Your assignment: What is needed is a verbatim copy of each record below.

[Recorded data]

----

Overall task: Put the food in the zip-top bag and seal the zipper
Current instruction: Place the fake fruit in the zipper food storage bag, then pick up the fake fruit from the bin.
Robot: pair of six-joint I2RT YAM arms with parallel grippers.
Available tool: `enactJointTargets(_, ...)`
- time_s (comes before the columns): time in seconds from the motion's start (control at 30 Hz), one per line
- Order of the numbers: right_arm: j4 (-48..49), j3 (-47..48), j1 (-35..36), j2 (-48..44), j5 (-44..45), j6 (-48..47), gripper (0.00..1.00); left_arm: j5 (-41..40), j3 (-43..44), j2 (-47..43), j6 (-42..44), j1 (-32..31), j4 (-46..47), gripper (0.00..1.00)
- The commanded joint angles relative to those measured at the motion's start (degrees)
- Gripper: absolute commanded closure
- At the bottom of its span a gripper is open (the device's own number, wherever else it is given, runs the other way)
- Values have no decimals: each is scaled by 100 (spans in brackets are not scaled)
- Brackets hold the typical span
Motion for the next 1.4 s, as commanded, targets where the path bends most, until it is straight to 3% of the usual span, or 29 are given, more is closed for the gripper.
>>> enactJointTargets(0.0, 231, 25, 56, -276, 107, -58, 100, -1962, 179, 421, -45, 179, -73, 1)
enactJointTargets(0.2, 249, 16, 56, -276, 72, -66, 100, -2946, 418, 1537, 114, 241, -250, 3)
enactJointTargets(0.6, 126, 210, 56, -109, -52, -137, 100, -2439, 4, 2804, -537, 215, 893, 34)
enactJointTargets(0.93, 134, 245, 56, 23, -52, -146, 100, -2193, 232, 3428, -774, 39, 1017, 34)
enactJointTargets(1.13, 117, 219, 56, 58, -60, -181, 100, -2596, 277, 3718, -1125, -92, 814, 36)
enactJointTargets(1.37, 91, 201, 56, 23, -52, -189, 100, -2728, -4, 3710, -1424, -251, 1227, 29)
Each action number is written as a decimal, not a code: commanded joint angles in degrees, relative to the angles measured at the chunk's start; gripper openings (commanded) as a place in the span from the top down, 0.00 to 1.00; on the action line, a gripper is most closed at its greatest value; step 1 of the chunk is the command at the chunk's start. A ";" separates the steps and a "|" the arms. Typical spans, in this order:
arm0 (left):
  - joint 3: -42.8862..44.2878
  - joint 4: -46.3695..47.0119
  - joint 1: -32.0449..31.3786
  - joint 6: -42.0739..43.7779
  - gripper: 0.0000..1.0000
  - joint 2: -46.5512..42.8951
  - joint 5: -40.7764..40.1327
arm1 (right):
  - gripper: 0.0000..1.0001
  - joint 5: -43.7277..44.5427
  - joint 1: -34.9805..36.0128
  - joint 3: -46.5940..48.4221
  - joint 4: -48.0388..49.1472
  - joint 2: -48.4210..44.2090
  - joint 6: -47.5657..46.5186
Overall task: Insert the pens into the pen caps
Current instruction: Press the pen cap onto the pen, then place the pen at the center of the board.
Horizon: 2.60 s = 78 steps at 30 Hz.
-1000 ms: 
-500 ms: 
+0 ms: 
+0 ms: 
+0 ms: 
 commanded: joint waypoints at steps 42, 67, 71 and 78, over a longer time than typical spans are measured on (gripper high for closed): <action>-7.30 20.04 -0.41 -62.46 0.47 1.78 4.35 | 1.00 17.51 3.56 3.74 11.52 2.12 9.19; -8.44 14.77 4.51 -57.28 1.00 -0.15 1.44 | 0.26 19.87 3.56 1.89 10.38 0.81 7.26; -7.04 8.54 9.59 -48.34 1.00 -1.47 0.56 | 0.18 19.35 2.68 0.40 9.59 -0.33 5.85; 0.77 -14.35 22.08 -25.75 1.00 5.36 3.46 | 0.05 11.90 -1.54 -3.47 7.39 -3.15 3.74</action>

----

Your response:
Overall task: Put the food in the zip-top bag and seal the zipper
Current instruction: Place the fake fruit in the zipper food storage bag, then pick up the fake fruit from the bin.
Robot: pair of six-joint I2RT YAM arms with parallel grippers.
Available tool: `enactJointTargets(_, ...)`
- time_s (comes before the columns): time in seconds from the motion's start (control at 30 Hz), one per line
- Order of the numbers: right_arm: j4 (-48..49), j3 (-47..48), j1 (-35..36), j2 (-48..44), j5 (-44..45), j6 (-48..47), gripper (0.00..1.00); left_arm: j5 (-41..40), j3 (-43..44), j2 (-47..43), j6 (-42..44), j1 (-32..31), j4 (-46..47), gripper (0.00..1.00)
- The commanded joint angles relative to those measured at the motion's start (degrees)
- Gripper: absolute commanded closure
- At the bottom of its span a gripper is open (the device's own number, wherever else it is given, runs the other way)
- Values have no decimals: each is scaled by 100 (spans in brackets are not scaled)
- Brackets hold the typical span
Motion for the next 1.4 s, as commanded, targets where the path bends most, until it is straight to 3% of the usual span, or 29 are given, more is closed for the gripper.
>>> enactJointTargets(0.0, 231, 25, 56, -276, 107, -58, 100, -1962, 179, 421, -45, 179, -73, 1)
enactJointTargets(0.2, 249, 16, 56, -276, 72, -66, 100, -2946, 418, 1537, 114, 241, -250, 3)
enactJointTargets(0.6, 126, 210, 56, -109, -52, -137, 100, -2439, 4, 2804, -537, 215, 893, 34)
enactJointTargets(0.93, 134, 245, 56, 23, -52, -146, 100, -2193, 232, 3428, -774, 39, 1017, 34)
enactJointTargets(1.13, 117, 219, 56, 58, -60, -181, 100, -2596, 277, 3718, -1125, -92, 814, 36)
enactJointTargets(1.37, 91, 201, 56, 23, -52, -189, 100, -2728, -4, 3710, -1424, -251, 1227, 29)
Each action number is written as a decimal, not a code: commanded joint angles in degrees, relative to the angles measured at the chunk's start; gripper openings (commanded) as a place in the span from the top down, 0.00 to 1.00; on the action line, a gripper is most closed at its greatest value; step 1 of the chunk is the command at the chunk's start. A ";" separates the steps and a "|" the arms. Typical spans, in this order:
arm0 (left):
  - joint 3: -42.8862..44.2878
  - joint 4: -46.3695..47.0119
  - joint 1: -32.0449..31.3786
  - joint 6: -42.0739..43.7779
  - gripper: 0.0000..1.0000
  - joint 2: -46.5512..42.8951
  - joint 5: -40.7764..40.1327
arm1 (right):
  - gripper: 0.0000..1.0001
  - joint 5: -43.7277..44.5427
  - joint 1: -34.9805..36.0128
  - joint 3: -46.5940..48.4221
  - joint 4: -48.0388..49.1472
  - joint 2: -48.4210..44.2090
  - joint 6: -47.5657..46.5186
Overall task: Insert the pens into the pen caps
Current instruction: Press the pen cap onto the pen, then place the pen at the center of the board.
Horizon: 2.60 s = 78 steps at 30 Hz.
-1000 ms: 
-500 ms: 
+0 ms: 
+0 ms: 
+0 ms: 
 commanded: joint waypoints at steps 42, 67, 71 and 78, over a longer time than typical spans are measured on (gripper high for closed): <action>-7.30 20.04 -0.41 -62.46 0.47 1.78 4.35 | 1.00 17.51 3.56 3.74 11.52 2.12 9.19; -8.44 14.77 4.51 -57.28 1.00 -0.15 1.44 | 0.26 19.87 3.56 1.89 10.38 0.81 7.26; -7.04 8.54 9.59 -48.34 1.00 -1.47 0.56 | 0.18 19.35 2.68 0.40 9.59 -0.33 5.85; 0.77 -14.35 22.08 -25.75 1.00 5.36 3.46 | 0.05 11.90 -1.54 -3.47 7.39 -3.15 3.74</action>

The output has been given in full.